Wir bekamen die volle Dosis lateinamerikanische Familie. Alle aufgeregt, lieb, warmherzig und … doch konnte Mami niemanden verstehen, ich übersetze wie wild und dann clashten auch einfach nochmal zwei Kulturen, zwei Mentalitäten aufeinander. Und das an Silvester, der Tag, der so vielen so gar nichts bedeutet und mir doch so viel. Ich hatte (erneuter Fehler!) Erwartungen an mein erstes Sylvester mit Martín hier in seiner Heimat. Ich habe es Sylvester einfach gerne auch so richtig schön, besonders, dekoriert und vorbereitet, weil es ein besonderer Tag ist – für mich. Und hier ist eben alles pragmatisch und jedes eingedeckte Besteck wird schon als „offizielles Protokoll“ wahrgenommen. Ohne Wertung, aber dann irgendwie doch. Dann fragte ich, um mich anzupassen und einzugliedern und kein deutsches Sylvester draus zu machen, was es denn für Besonderheiten gäbe und ob wir etwas bedenken müssten. Martín sagte nein, seine andere Schwester sagte, alle würden in weiß gekleidet kommen, Martín sagte, das wäre Quatsch, meine Mutter und ich kamen in weiß und alle anderen – außer die eine Schwester – wunderten sich darüber, hatten sie von diesem Brauch scheinbar noch nie etwas gehört. Und wir fühlten uns seltsam und leicht unwohl, ein wenig wie in einer Arzt-Serie. Das Sylvester-Dinner war am Ende eine Mischung aus Finger Food, was easy peasy ohne Teller auf Servietten über die Stunden bis 0h verspeist wurde, es wurden ein paar Chorizo-Würstchen auf den Grill geworfen und mein Tiramisu kam gut an. Wir saßen mit 18 Leuten an einer langen Tafel draußen, es war nett, unspektakulär und hatte zwar nichts von Hinfiebern auf 0h, war aber trotzdem total kurzweilig. Plötzlich war es zwölft, wir stießen an mit den zwei Flaschen Sekt, die da waren, weil einfach auch kaum jemand überhaupt Alkohol trinkt (da sind wir in Europa und vor allem in Deutschland ja ganz anders unterwegs), es gab in der Umgebung ein wirklich schönes Feuerwerk und nachdem sich alle umarmt und geherzt hatten, tanzen wir… Martín und ich schwangen das Tanzbein bei der ein oder anderen Cumbia unter freiem Himmel, es war noch total warm und und es machte total Spaß, allerdings retteten wir uns, bevor einige dann doch angetrunkene Cousins und Cousinen die Bühne für Karaoke eröffneten. 

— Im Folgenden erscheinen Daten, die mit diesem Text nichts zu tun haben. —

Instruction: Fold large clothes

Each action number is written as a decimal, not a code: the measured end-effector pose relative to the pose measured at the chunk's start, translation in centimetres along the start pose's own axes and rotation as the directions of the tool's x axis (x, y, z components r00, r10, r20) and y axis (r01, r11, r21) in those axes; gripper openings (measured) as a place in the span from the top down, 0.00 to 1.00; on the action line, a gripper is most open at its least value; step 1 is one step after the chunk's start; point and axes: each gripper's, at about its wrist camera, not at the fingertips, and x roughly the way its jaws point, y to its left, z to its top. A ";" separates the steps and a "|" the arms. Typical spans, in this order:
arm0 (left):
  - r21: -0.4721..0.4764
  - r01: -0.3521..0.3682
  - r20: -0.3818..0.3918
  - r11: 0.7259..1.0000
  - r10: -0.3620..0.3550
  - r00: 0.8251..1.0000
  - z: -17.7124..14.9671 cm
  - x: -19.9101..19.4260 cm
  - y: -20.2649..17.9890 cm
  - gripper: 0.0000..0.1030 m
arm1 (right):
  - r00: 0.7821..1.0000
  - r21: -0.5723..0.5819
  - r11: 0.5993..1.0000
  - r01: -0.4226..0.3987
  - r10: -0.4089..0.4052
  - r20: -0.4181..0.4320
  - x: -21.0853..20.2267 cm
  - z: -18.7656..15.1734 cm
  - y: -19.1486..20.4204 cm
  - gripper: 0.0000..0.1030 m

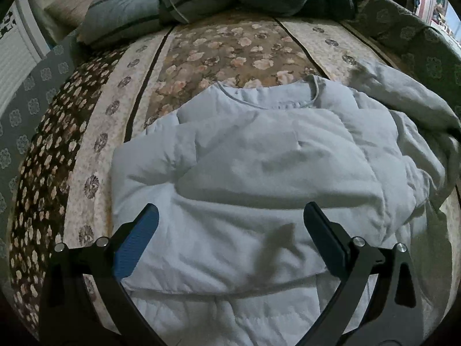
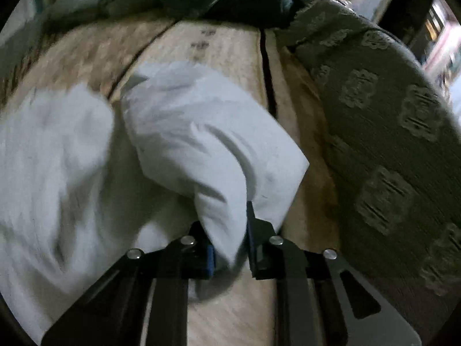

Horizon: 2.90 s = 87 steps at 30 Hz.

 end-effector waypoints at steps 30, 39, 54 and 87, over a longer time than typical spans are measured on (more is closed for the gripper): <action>-0.069 0.042 -0.006 0.997 -0.042 0.999 1.5 1.3 3.7 0.03 | 1.000 0.121 0.993 -0.016 0.016 0.003 4.8 7.8 2.5 0.68; -0.124 0.067 0.016 0.990 -0.066 0.998 0.4 -1.4 5.1 0.03 | 0.954 0.238 0.935 -0.264 0.216 0.209 -4.7 4.0 -0.9 0.81; -0.065 0.055 -0.005 0.996 -0.056 0.998 0.0 -0.8 3.9 0.03 | 0.994 0.006 0.996 0.085 -0.084 -0.070 5.2 8.4 4.8 0.18; -0.008 0.044 0.081 0.999 -0.043 0.996 -0.4 -8.0 2.5 0.03 | 0.917 -0.045 0.924 -0.379 0.382 0.116 -9.8 1.7 14.3 0.78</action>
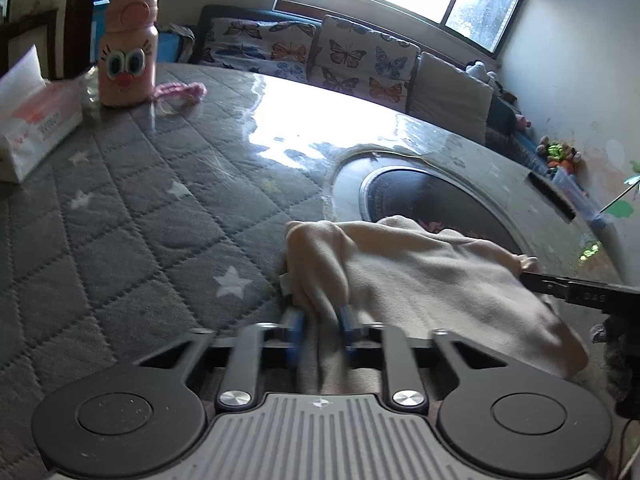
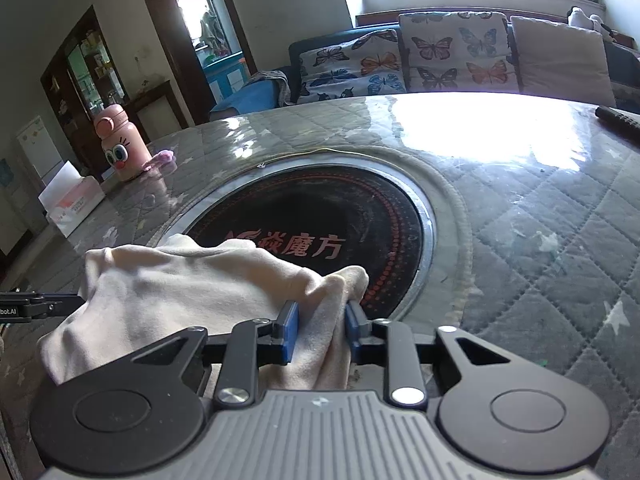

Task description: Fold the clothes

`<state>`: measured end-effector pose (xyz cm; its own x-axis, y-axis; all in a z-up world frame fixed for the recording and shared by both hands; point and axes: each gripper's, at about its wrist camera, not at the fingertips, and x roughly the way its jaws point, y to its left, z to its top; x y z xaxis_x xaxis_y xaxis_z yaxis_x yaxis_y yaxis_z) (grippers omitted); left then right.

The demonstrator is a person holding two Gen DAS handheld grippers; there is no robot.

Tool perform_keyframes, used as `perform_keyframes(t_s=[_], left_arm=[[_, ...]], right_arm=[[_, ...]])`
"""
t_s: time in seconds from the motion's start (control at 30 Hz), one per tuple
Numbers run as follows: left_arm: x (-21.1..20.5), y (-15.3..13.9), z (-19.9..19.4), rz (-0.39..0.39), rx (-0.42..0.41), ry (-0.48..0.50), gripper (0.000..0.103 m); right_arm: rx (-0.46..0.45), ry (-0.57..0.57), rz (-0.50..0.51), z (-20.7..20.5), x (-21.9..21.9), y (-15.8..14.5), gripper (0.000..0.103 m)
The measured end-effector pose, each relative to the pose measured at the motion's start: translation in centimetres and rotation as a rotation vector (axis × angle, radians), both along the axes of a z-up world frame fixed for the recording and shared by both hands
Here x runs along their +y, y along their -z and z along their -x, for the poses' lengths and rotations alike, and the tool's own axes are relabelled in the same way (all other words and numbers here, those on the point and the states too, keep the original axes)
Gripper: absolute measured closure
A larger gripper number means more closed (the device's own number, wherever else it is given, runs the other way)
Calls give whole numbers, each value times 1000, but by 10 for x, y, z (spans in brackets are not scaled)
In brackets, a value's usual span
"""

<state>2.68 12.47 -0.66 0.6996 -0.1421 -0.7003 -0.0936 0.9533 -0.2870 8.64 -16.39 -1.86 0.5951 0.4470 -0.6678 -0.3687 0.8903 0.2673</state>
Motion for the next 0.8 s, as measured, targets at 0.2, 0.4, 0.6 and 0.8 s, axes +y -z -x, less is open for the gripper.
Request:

Und dann war es da, das neue Jahr. 2022, herzlich Willkommen. Maxi ging das erste Mal abends feiern und kam um 5h morgens nach Hause. Er fand es toll und in La Paloma kennt er seit seiner Kindheit jede Straße beim Namen und alles ist fußläufig erreichbar, so dass wir uns keine Sorgen machen mussten.

Martín und Maxi blieben noch einen Momente länger, meine Mutter und ich reisten planmäßig am 1.1. ab. Da es keine PCR-Tests am 1.1. in La Paloma und Umgebung gab, nahmen wir den ersten „Langstrecken-Bus“, fuhren 3,5 Stunden nach Montevideo, machten im Schiffsterminal einen Text, mussten 5h warten und das Ergebnis kam und kam nicht. Wir konnten nicht aus dem Terminal raus, weil Montevideo an diesem Feiertag wie ausgestorben und somit eher auch gefährlich war. So saßen wir also bei einem Kaffee nach dem nächsten im Terminal, warteten, gingen irgendwann an Board des Schiffes gen Buenos Aires, welches auch noch 2h Verspätung hatte und kamen nach 13 Stunden endlich an.